The captain studied him for a moment, then began chewing his own piece. It was as brown, tough and dry as old leather and, without saliva, almost impossible to swallow.
After a few moments he set it aside. Moving with painful slowness, he undid his trousers. Each touch of the coarse, salt-encrusted cloth against his skin was agony. He reached into the bottom of the boat for one of the empty tins, and after sitting motionless for several minutes, a few drops of thick yellow urine dribbled into the tin. He closed his eyes and drank it in one gulp, his face slack and expressionless, then resumed his slow chewing.
A cold north wind was blowing off the sea, over the wasteland of creeks, marshes and mudflats. Between the banks of reeds and coarse sea-grass, thin streams, shining silver in the light from the cloud-streaked sky, wriggled sinuous as eels across the brown, glistening mud.
Raised wooden walkways on timber piles threaded through the marshes, linking the berths and small jetties lining the creeks. The carcasses of a few mouldering hulks lay on the mudbanks, slowly drowning under a relentless, choking tide of silt. Cormorants perched on them, airing their wings, as herons stalked across the mud, probing with dagger beaks for frogs, eels and fish.
Tom Dudley watched the fishing smacks making their way downstream on the swirling water of the rising tide, past Shinglehead Point and out into the main channel of the Blackwater. The cries of birds filled the air and the wind carried the sour, earthy smell of the saltings to him; he could almost taste the salt tang at the back of his throat. He had learned his craft in these waters, but this was the last time he would ever sail them.
His stance as he stood at the helm of the yacht Mignonette showed his character: feet spread, broad shoulders back, meeting chest-on anything that the sea — or life — could throw at him. His keen eyes were as grey-green as the seas on which he had always earned his living, and his red hair and beard stood out in vivid contrast to the monochrome vista of mud, marsh and water.
The floodtide advanced across the saltings and broke against the sea wall. Part of it had been breached by the winter storms and the pounding waves had scoured away a broad section of the marsh beyond it, as if some sea-monster had risen from the deeps and bitten down into the land.

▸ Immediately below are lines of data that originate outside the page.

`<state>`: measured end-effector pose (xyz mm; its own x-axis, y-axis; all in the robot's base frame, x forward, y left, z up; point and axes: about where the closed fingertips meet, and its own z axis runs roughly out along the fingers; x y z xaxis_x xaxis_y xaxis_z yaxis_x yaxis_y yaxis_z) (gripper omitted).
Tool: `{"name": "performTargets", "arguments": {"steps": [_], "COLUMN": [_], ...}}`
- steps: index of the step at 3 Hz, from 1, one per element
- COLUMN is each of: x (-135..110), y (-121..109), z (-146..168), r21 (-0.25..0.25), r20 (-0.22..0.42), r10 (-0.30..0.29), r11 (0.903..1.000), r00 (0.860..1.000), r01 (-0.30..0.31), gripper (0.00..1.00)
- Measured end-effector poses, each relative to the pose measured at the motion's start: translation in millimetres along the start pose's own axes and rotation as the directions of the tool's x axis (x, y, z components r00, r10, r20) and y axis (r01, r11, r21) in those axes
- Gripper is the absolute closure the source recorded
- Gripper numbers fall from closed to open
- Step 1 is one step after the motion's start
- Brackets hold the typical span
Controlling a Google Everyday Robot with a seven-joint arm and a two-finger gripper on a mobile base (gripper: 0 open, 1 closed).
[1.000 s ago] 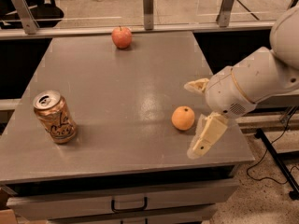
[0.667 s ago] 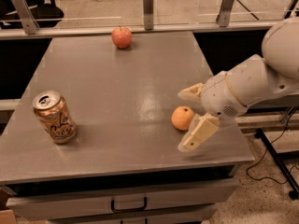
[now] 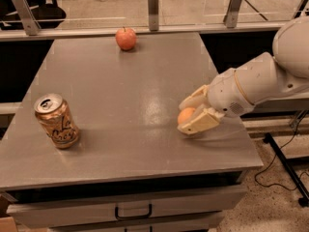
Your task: Move orange near apple
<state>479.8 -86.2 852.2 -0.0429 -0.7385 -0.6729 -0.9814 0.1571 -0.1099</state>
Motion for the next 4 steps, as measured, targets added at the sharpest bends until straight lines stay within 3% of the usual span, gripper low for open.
{"name": "performTargets", "arguments": {"steps": [1, 2, 3, 4], "x": [-12, -16, -16, -35], "y": [-18, -20, -19, -44], "z": [-28, -29, -29, -29], "r21": [0.039, 0.044, 0.044, 0.109], "r20": [0.052, 0.053, 0.053, 0.058], "r10": [0.000, -0.009, -0.009, -0.053], "r11": [0.9992, 0.9990, 0.9990, 0.9930], "r00": [0.999, 0.999, 0.999, 0.997], "r01": [-0.002, 0.006, 0.007, 0.046], "gripper": [0.88, 1.00, 1.00, 1.00]}}
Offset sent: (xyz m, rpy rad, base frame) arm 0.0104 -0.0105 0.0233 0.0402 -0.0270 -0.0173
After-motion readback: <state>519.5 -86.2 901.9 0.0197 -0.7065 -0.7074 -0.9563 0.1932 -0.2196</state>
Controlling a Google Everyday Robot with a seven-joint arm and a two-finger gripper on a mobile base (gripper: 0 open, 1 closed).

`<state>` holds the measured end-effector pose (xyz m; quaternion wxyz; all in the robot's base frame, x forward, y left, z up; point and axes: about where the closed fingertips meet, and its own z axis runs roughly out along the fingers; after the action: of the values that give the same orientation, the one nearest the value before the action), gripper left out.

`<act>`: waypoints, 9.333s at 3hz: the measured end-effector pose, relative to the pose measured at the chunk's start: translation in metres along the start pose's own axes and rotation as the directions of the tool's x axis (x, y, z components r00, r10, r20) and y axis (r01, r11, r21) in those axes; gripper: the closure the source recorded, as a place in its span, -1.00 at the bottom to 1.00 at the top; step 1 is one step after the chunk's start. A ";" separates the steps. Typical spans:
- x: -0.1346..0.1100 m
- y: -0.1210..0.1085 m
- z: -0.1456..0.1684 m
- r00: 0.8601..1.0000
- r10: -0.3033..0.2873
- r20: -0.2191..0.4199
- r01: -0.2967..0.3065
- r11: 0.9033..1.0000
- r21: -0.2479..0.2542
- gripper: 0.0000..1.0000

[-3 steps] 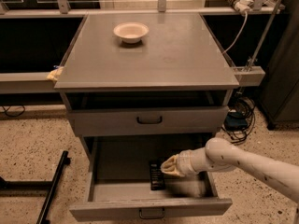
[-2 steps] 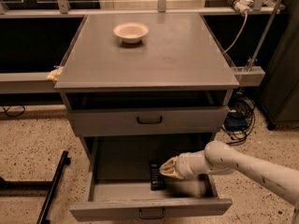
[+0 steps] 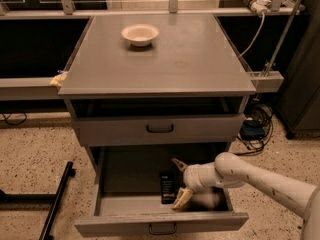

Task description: Pick rxbar chocolate from middle drawer and place on counter

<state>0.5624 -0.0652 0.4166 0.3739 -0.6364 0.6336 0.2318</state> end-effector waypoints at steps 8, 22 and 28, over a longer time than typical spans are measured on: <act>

The defences were being repaired, as they had been countless times before, but all Tollesbury men knew that the sea was an implacable opponent. Whether it stole their land, their ships, their lives, by the sudden, savage assault of a single, ferocious storm, or the relentless attrition of a thousand tides and a million breaking waves, the hunger of the sea could never be assuaged.
Away to the north, at the furthest reach of the marshes, the wooden sails of a windmill creaked and rattled as they turned, pumping fresh water for the livestock from deep below ground. The grazing cattle plodded towards higher pasture, some pausing to rub themselves against the thick baulks of timber, black as bog oaks, driven into the ground. Their trampling hoofs had turned the earth around the scratching posts into a black morass.